The SMARTHEP project comprises 12 Early Stage Researchers (ESRs) from 10 countries who began their PhDs in October 2022, selected from 199 applicants representing 55 nationalities. Working across the four main Large Hadron Collider (LHC) experiments (ALICE, ATLAS, CMS, and LHCb), their focus is on real-time analysis systems known as "trigger systems." These systems perform first-pass analyses on massive data delivered by the LHC in milliseconds, selecting data for further analysis and ultimately contributing to fundamental particle measurements and new particle searches.

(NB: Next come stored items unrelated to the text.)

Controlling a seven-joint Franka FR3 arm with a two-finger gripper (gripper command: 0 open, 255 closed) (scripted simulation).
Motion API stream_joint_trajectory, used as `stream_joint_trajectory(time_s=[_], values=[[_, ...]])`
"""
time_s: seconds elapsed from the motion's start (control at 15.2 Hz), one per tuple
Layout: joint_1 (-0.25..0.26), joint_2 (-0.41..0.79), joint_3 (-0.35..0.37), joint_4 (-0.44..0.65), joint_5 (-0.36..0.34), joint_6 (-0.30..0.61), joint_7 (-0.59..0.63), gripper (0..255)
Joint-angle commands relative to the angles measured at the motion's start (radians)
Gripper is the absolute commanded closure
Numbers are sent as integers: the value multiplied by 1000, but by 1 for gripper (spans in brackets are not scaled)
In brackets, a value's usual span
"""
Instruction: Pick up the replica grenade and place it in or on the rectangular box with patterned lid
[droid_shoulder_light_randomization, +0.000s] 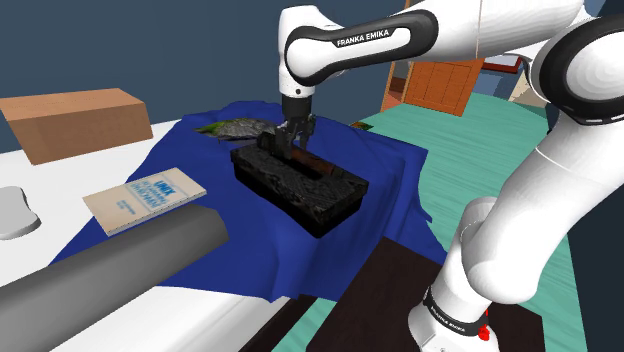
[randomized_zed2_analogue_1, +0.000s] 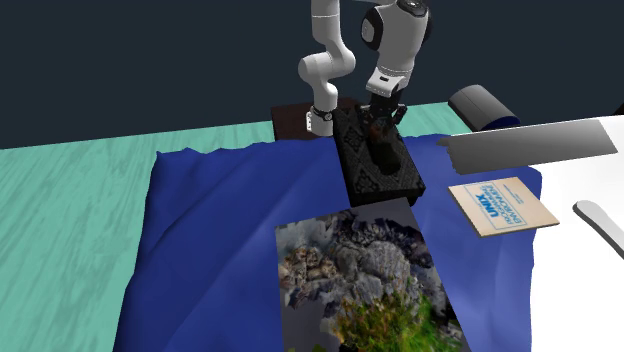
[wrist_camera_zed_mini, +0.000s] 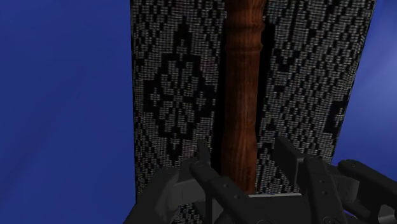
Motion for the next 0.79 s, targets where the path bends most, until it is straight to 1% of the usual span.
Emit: stream_joint_trajectory(time_s=[0.0, 0.26, 0.53, 0.73], values=[[0, 0, 0, 0, 0, 0, 0, 0], [0, 0, 0, 0, 0, 0, 0, 0], [4, -2, 6, 125, 3, -127, -2, 0], [4, -2, 6, 125, 3, -127, -2, 0]])
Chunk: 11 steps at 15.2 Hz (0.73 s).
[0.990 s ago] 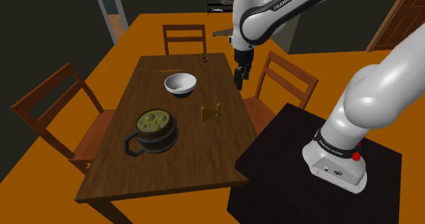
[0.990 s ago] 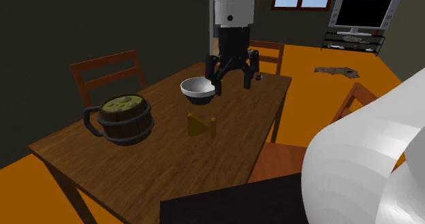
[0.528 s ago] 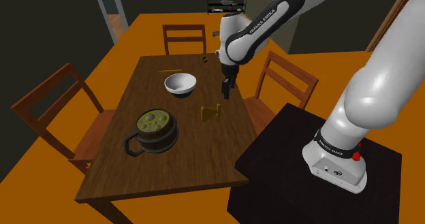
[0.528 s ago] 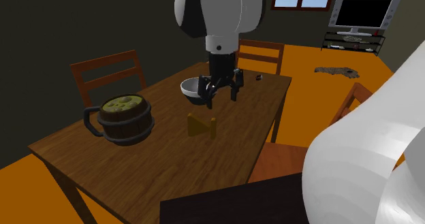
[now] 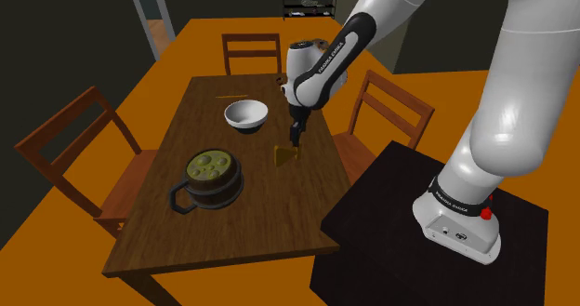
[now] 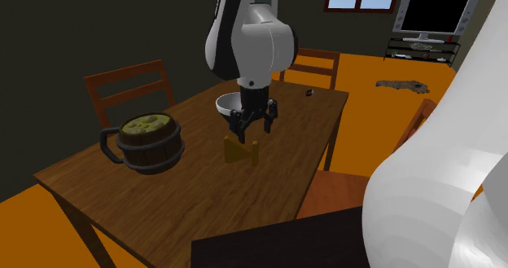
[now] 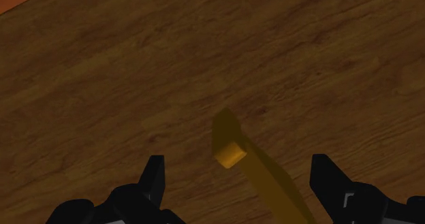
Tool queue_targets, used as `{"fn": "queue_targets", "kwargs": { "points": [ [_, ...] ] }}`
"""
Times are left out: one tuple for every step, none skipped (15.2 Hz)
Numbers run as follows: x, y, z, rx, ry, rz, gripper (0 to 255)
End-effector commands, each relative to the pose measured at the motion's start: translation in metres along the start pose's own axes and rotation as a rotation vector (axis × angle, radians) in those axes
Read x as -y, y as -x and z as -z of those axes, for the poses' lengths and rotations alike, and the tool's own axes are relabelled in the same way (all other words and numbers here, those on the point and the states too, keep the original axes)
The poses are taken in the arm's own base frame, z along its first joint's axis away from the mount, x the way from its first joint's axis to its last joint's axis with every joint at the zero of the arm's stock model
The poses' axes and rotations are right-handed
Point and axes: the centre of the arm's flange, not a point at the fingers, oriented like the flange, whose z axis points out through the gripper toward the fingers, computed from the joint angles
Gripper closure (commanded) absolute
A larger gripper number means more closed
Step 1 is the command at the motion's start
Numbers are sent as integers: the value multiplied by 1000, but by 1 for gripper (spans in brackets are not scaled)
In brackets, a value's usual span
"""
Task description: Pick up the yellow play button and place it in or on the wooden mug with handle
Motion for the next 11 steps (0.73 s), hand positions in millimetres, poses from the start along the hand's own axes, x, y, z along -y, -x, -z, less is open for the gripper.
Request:
{"fn": "queue_targets", "kwargs": {
  "points": [
    [-1,0,-11,-1,0,1,0],
    [-1,0,-16,-1,0,1,0],
    [-1,0,-22,-1,0,1,0],
    [-1,0,-27,-1,0,1,0],
    [-1,0,-30,-1,0,1,0],
    [-1,0,-30,-1,0,1,0],
    [-1,0,-30,-1,0,1,0],
    [-1,0,-30,-1,0,1,0],
    [-1,0,-30,-1,0,1,0],
    [-1,0,-30,-1,0,1,0],
    [-1,0,-30,-1,0,1,0]
  ]
}}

The project tackled a fundamental challenge of our data-rich age: how to make fast, intelligent decisions when faced with enormous streams of information. SMARTHEP's goal is to accelerate decision-making using machine learning and hybrid computing architectures, while ensuring high-quality data despite the constrained environment in which first-pass analysis is performed. Since these goals are common to industry and science, cross-talk between academia and industry is integral to the PhD projects. To reach these goals, SMARTHEP brought together universities, research institutions and industry partners, organising specialised schools covering machine learning, scientific writing, data visualisation and science communication. These were complemented by hands-on secondments at IBM, Verizon Connect and CERN, giving researchers direct experience of how cutting-edge techniques translate between academic research and commercial applications.
The researchers made substantial contributions to the trigger systems at CERN, which must filter 40 million particle collision events per second down to a manageable few thousand. Their work improved how these systems select interesting physics events in real time, directly enabling more efficient data collection. Several researchers developed novel machine learning algorithms—including graph neural networks and transformer models—that operate within extremely tight time constraints while maintaining high accuracy.

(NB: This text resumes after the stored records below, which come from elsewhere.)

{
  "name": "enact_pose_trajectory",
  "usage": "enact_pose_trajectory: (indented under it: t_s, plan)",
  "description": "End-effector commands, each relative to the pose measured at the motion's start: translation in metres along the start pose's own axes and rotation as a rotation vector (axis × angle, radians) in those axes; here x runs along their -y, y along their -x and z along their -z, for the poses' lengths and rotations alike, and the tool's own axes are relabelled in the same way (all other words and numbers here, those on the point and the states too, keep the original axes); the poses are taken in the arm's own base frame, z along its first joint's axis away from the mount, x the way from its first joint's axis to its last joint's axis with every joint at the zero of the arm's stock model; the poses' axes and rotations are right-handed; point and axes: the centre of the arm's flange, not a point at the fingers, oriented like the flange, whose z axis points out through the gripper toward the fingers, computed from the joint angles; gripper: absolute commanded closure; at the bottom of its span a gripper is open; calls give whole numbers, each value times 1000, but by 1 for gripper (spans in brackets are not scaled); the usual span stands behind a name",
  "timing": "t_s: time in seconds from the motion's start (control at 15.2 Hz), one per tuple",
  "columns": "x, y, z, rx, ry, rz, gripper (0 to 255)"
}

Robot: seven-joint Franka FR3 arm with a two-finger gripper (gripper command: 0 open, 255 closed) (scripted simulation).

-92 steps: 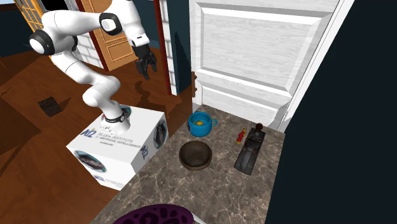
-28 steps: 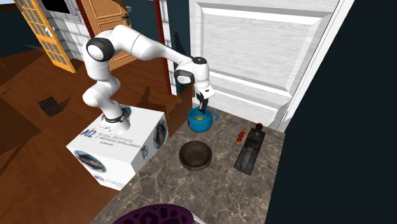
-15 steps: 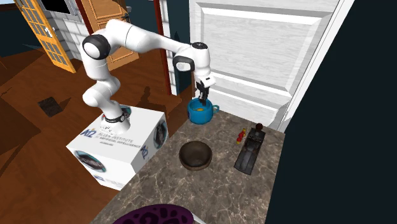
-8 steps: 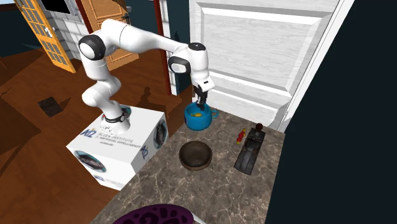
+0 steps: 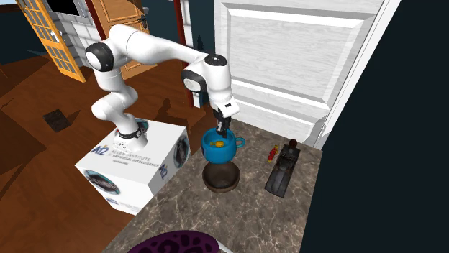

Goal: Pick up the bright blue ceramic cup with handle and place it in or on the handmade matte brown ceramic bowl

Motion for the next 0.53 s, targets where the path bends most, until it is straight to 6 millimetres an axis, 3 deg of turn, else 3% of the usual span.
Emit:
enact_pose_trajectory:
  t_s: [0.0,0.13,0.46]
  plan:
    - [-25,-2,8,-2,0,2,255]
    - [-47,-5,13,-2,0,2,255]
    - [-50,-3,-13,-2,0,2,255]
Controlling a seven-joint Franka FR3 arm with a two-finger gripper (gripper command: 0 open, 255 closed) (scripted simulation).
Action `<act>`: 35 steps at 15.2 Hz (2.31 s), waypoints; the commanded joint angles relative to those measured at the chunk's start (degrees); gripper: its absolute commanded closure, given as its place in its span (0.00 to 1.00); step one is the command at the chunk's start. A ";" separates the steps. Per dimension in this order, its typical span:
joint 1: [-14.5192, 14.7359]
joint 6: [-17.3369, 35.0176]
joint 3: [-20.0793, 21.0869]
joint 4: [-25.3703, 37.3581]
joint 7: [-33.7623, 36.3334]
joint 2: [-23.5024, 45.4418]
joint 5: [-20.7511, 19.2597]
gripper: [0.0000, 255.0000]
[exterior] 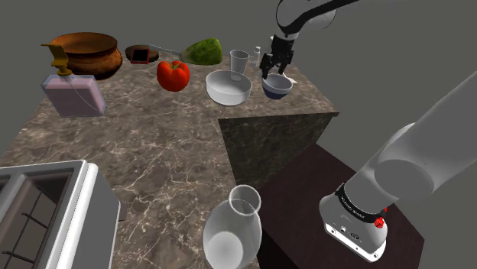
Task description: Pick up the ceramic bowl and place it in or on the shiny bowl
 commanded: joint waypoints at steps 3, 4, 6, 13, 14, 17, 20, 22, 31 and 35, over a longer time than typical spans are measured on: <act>-0.25 3.21 -0.38 0.99 -0.88 4.27 0.76 0.00; -0.28 3.96 -0.40 0.69 -0.95 4.72 0.85 0.00; -0.33 5.44 -0.44 0.11 -1.10 5.64 1.04 0.00; -0.41 7.34 -0.48 -0.55 -1.30 6.90 1.32 0.00; -0.41 7.34 -0.48 -0.55 -1.30 6.90 1.32 0.00; -0.41 7.34 -0.48 -0.55 -1.30 6.89 1.32 1.00; -0.41 7.34 -0.48 -0.55 -1.30 6.89 1.32 1.00; -0.41 7.33 -0.48 -0.55 -1.30 6.89 1.32 1.00; -0.33 3.58 -0.46 1.12 -1.10 4.77 0.89 1.00; -0.29 0.56 -0.42 2.67 -1.00 3.28 0.62 1.00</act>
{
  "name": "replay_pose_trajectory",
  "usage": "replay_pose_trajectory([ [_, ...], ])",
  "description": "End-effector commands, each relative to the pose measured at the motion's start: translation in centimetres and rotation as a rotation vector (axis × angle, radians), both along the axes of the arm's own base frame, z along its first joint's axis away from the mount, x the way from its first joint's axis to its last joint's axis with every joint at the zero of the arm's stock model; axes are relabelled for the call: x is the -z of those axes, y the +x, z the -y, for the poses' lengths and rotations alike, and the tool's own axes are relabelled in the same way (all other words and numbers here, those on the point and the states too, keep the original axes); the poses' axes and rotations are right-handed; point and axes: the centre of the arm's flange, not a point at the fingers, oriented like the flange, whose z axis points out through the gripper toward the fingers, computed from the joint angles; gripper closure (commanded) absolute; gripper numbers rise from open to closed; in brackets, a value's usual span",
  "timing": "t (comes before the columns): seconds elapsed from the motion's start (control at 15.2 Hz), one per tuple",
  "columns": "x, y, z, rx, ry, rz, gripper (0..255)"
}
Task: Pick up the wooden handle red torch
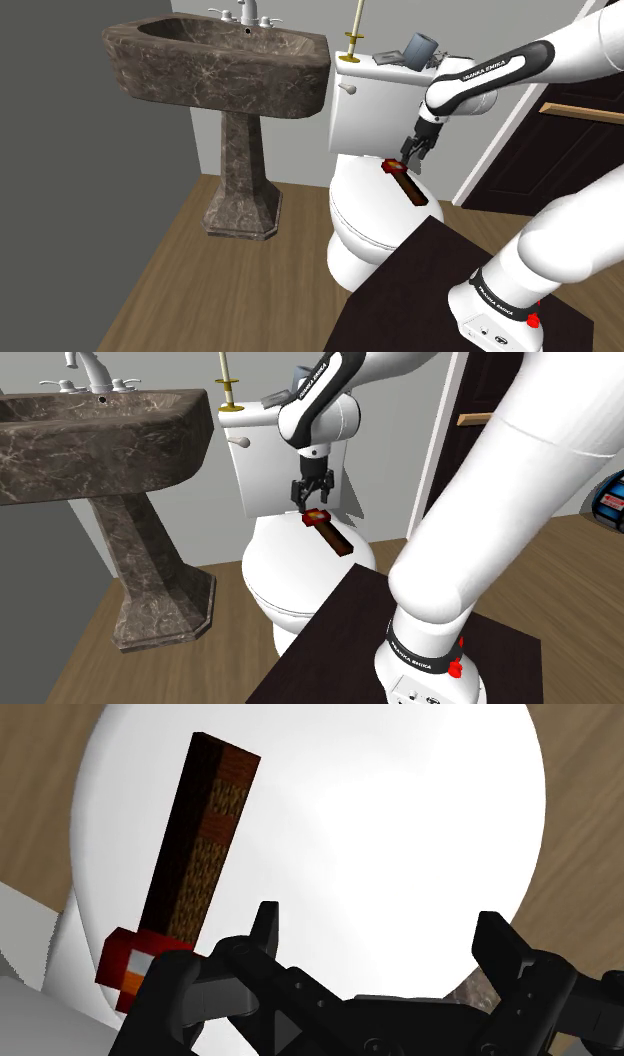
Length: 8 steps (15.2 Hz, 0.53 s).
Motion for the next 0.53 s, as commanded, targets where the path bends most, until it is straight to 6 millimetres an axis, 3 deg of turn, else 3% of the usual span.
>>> replay_pose_trajectory([
  [0.0,1.8,0.7,1.7,0.026,-0.008,0.002,0],
  [0.46,7.9,2.2,8.1,0.114,-0.027,0.006,0],
])
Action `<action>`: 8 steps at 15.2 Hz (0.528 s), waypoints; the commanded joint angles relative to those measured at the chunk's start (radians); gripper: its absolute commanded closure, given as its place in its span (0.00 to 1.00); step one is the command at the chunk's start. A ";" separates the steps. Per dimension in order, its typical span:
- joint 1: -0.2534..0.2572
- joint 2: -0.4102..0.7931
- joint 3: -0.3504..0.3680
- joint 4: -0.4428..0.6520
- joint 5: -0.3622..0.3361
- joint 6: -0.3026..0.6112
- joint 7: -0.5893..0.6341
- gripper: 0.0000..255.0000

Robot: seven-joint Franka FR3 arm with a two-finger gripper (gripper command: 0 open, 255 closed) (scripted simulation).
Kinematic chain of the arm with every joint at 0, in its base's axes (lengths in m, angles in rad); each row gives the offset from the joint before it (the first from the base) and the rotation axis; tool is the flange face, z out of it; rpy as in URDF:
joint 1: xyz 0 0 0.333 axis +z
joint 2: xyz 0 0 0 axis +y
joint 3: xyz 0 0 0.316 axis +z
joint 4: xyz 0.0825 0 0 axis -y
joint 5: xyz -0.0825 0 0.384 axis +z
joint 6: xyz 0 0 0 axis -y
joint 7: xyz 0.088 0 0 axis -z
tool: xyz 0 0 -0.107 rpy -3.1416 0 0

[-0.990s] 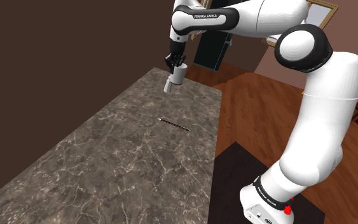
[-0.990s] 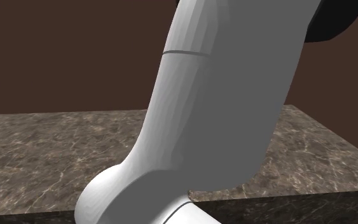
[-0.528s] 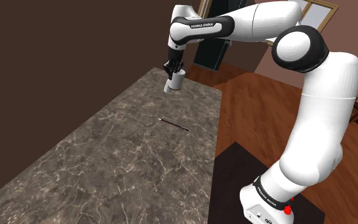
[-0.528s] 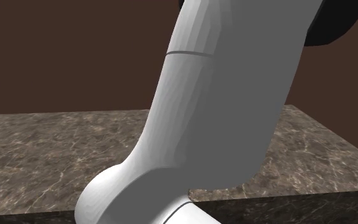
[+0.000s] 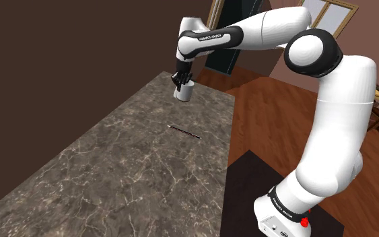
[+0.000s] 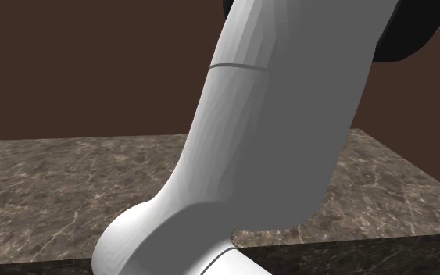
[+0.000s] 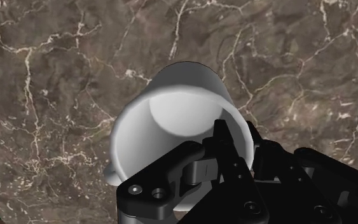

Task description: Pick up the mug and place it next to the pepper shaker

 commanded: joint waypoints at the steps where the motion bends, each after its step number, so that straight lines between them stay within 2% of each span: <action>1: -0.001 0.009 -0.002 -0.014 -0.003 0.024 0.002 1.00; 8: 0.002 0.049 -0.009 -0.048 -0.016 0.097 0.014 1.00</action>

Beyond fundamental physics, ESRs developed bird's eye view perception systems for autonomous driving requiring no expensive sensor-based training data, created open-source tools for detecting financial fraud using realistic synthetic transaction data, and built traffic prediction models. These applications demonstrate how techniques from particle physics can address real-world challenges in transport safety and financial security.

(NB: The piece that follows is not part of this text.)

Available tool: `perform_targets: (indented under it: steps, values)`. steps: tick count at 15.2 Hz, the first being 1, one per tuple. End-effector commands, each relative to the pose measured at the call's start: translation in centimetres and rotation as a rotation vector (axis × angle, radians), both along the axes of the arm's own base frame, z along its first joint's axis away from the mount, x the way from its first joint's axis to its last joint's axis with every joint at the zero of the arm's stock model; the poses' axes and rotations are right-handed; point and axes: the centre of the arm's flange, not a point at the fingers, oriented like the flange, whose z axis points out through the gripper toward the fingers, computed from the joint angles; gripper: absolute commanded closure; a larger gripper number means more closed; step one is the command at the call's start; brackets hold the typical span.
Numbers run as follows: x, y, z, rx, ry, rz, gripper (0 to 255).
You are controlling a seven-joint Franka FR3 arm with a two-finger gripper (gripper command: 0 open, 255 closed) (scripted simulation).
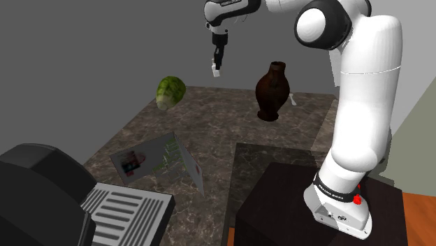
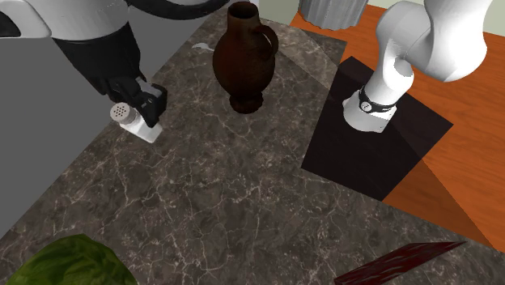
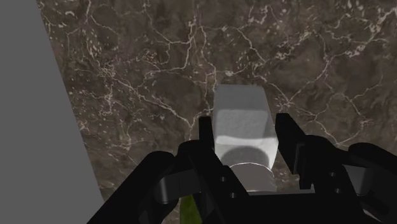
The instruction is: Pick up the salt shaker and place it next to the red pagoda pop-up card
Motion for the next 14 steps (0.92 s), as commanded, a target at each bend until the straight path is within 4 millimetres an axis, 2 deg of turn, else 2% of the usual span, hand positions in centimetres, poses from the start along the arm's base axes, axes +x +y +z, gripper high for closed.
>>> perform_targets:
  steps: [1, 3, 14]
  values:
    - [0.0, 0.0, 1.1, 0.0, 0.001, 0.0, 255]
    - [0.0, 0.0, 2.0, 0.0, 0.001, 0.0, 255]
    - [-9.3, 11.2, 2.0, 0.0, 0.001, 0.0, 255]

The network produced over 20 open-access publications, including three major review papers on LHC triggers, machine learning for real-time analysis, and hybrid computing architectures, mostly in peer-reviewed journals and presented at major international conferences. Five researchers have completed their PhDs, with the remainder on track to finish by early 2027. Graduates have secured positions ranging from postdoctoral research to applied scientist roles in finance and technology, reflecting the programme's success in preparing versatile professionals for both academia and industry.